Originally Posted by lokidoki
When exactly were hospitals so full up of sick people that there was not enough room to treat everyone who needed treatment? Also ~ how do you explain the statistics that show that disease (measles among others) started to decline before the vaccination was introduced? How is it that we know that disease would run rampant if we did not have vaccinations? Truth is we really do not know what disease would do if we stopped vaccinating.
What I find interesting about your line of argument regarding vaccines is that you state that you believe the flu vax should only be given to compromised portions of the population ~ however this applies to many of the diseases we are vaxing our young babies with (if you vax...I do not). Hep B ~ only a very small portion of our society is afflicted with Hep B yet we vax newborns with this before they are even a day old. Chickenpox ~ something rather benign and never really fatal (except in extreme cases) even before the vaccine to children yet we vax them for this which shifts the danger zone to the older population ("lightbulb" ~ so that they can get a vaccine too).
The thing is ~ we are made to feel like these diseases were so incredibly dangerous one day many decades ago...and the truth is while there were people that became very ill and even died...the vaccinations were not the savior of disease we are all led to believe they were in those days...so many other factors were at play. I do see where it is easy to give into the fearmongering that every child born before the age of vaccinations sat in an iron lung for most of their childhood ~ that is just not the reality of those days (as much as the fearmongers would like to have us believe).
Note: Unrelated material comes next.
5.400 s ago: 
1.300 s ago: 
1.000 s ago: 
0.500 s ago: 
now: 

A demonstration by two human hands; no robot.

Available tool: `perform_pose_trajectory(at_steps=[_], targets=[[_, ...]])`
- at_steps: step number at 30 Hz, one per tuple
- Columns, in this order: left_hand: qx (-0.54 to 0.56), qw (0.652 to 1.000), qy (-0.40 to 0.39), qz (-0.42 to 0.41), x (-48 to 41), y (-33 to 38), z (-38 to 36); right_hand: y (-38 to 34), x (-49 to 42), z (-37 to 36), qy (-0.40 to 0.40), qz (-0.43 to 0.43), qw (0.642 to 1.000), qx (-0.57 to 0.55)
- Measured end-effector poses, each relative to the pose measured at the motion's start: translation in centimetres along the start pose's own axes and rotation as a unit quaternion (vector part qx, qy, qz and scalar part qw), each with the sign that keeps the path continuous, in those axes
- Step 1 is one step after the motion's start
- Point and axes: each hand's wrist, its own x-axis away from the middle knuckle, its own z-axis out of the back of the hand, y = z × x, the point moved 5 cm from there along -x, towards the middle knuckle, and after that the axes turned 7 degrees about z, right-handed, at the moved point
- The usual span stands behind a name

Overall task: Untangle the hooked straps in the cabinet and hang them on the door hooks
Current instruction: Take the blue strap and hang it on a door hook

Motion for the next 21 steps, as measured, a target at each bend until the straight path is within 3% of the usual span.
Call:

For hospitals filling up...I must admit the example I come to think about at once happened a long, long, long time ago. The outbreak of the spanish flu in 1918. About 3% of the world population is estimated to have died directly or indirectly (primarily by pneumonia) from it. Many of the deaths were of healthy people.
I agree we cannot know that the diseases would run rampant if we did not have the vaccines against them. But take a disease like polio for example, that according to kidshealth.org had its peak breakout in 1952 in the U.S. 60,000 infected. 3,000 dead. We cannot know that polio would not naturally have disappeared or at least have become less deadly over time had the vaccine not been invented. What we can know, is that the disease has virtually disappeared from the western hemisphere following the start of vaccinating against it as has many other known very contagious diseases. We can also see that the disease does still exist in countries where the vaccine is not given and we can see what it does there. So we do know what would happen if the vaccine was not given. More people would become infected. For healthy, well nourished people...not so much of a problem. Bed rest. Good fluid intake and most people recover just fine. But consider that there are people, also here in the west, who cannot afford bed rest (some have no beds). Measles is not a disease to be taken lightly even if the effects are not that bad for most healthy people.
According to WHO in 1980, before mass vaccination against measles really started, around 2.6 million people died of it yearly. In 2008 164 000 people died in measles. Admittedly, 95% of these deaths happens in low-income countries. Often the people who die have other health issues to begin with and so can't handle the disease and its after effects. So, as a parent in the western hemisphere you can relax. If your healthy child (or yourself) comes down with measles, the chance of survival is very high in comparison, but is that a reason not to vaccinate against it? Not to do what you can to insure that measles become a thing of the past? If I could, measles is certainly one of the diseases I would like to rid the world of once and for all. Because it is one of these diseases where it hits the poor worst and where who you are and where you're from really matters.
As for certain diseases starting to disappear before the vaccine was introduced, we have to remember that the vaccine and the quest for spreading information about hygiene (especially in hospitals) happens at about the same time. In the mid 19th century we do see a dramatic revolution when it comes to hygiene because doctors (and nurses, like Florence Nightingale) were aware of what caused (causes) infections: bacteria and viruses.
We have to remember that many infectious diseases was spread in hospitals, and with the tools doctors used. So once hygiene became established, of course we saw a decrease in diseases like measles. Cross contamination between wards etc. started to become less common. People with different ailments were separated. Hands washed. Tools sterilised. It is very easily explained why we see a decrease in many infectious diseases before the invention of the vaccine.
Of course many factors have been at play, and are at play, when we are talking contagious diseases and the fatality of them. For one thing, antibiotics were invented in the beginning of the century by Fleming. In combination with sewage systems, vaccination, access to fresh food year round and of course clean water it would be very surprising if we did not live in a society where we are not really frightened by the diseases of the past.
As for me not believing in vaccinating against the flu, it depends on the nature of the flu virus. We can vaccinate against one certain strand of it, but usually within a year a new strand is upon us that requires a new vaccine. With measles we have a chance to wipe it out for good which is a chance I think we should take if possible. With the flu? The problem is how quick it changes and how quick it spreads. Even if we vaccinated everyone in the western hemisphere against this year's virus, it would be bound to survive in the eastern hemisphere, change and attack us again next year when it comes around again. Brand new. Requiring new vaccinations. Therefore I really think it pointless to vaccinate all against the flu at this point in time.